「那我去试试。」
第二天一早她去了矿务局机关楼。
教育科在二楼,走廊尽头,门牌号是二〇三。
门上挂着一个白底黑字的小木牌,写着教育科三个字。
门虚掩着,秀兰敲了两下。
「进。」
屋里一张办公桌,桌后坐着一个四十多岁的女人。
短,戴着一副银框眼镜,镜片后的眼睛不大,但很利。
桌上堆着一摞文件,旁边放着一台手摇电话机。
秀兰把报名表从兜里掏出来,放在桌上。
「我来报名高考。」
女人把表拿起来看了一眼。
先看姓名,再看年龄。
看到家庭出身那一栏,她的目光停了一下。
抬起头看着秀兰。
「你是矿上职工?」
「职工家属。

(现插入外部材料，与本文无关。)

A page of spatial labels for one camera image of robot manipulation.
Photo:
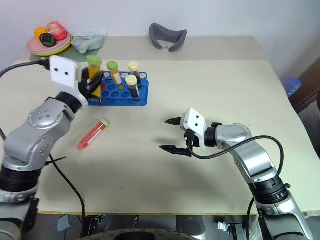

」
女人又问了一声,笔头在桌上轻轻敲了两下。
「什么成分?」
秀兰站在办公桌前。
窗外的杨树叶子被风刮得沙沙响,井架上的天轮嗡嗡地转。
走廊里有人走过,皮鞋磕在水磨石地面上,咔咔地响。
「我嫁的是程建国家。」她说。
「公公是程大柱。」
女人手里的笔停了。
她的目光在秀兰脸上停了片刻,把银框眼镜往上推了推,又低头看了看报名表。
手指头在家庭出身那一栏上轻轻敲了一下。
然后她把桌上的印泥盒打开。
拿起印章,在印泥上按了一下,又在报名表右下角重重地盖了下去。
红印,字是反的,盖在纸上变成了正的:矿务局教育科。
她把表收进抽屉里。
抽屉拉开的时候里面整整齐齐地码着十几张同样的报名表。
她把秀兰那张放在最上面。
「准考证十二月,到时候会通知你。」
她从抽屉里拿出一张打印好的纸条递给秀兰。
「考场在矿区中学,考试科目和时间都在上面,十二月九号十号两天。」
「谢谢。」
秀兰转身走出办公室。
门在身后虚掩上。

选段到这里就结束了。